Word for word, give again the lines of the material below, from the one holding "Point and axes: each" to the last, with nothing added.

------ Collected data

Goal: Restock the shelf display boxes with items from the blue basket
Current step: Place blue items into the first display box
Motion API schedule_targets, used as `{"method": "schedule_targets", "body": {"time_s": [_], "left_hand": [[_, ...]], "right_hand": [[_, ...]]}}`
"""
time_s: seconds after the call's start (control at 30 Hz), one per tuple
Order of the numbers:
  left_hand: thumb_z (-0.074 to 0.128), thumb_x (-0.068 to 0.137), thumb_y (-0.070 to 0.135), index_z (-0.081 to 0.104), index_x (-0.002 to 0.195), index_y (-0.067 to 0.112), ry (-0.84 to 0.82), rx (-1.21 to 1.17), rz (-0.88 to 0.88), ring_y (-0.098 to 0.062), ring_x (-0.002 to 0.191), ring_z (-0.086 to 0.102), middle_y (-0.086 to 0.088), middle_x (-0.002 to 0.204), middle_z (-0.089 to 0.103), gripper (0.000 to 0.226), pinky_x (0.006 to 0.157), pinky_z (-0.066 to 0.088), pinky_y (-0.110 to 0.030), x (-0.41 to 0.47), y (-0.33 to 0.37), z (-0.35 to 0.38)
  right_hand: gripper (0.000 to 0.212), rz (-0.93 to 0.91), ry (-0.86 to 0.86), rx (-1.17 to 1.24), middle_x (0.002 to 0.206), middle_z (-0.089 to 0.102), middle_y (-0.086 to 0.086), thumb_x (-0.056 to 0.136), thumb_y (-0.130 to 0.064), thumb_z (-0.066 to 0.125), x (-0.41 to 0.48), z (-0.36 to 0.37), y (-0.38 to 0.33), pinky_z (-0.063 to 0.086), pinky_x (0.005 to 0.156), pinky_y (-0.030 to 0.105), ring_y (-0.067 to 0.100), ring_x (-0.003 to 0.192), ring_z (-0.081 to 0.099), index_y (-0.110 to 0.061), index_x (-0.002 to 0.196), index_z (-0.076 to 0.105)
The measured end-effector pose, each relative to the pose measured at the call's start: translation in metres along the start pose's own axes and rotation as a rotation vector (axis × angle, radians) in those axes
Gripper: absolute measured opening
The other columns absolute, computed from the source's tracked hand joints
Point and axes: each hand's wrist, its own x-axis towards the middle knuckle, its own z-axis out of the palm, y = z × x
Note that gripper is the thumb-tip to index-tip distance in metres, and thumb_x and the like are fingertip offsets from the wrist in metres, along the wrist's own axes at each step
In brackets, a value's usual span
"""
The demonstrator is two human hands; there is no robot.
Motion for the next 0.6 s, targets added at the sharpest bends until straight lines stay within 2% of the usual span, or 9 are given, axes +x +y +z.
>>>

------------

**Answer space**.
Point and axes: each hand's wrist, its own x-axis towards the middle knuckle, its own z-axis out of the palm, y = z × x
Note that gripper is the thumb-tip to index-tip distance in metres, and thumb_x and the like are fingertip offsets from the wrist in metres, along the wrist's own axes at each step
In brackets, a value's usual span
"""
The demonstrator is two human hands; there is no robot.
Motion for the next 0.6 s, targets added at the sharpest bends until straight lines stay within 2% of the usual span, or 9 are given, axes +x +y +z.
>>>

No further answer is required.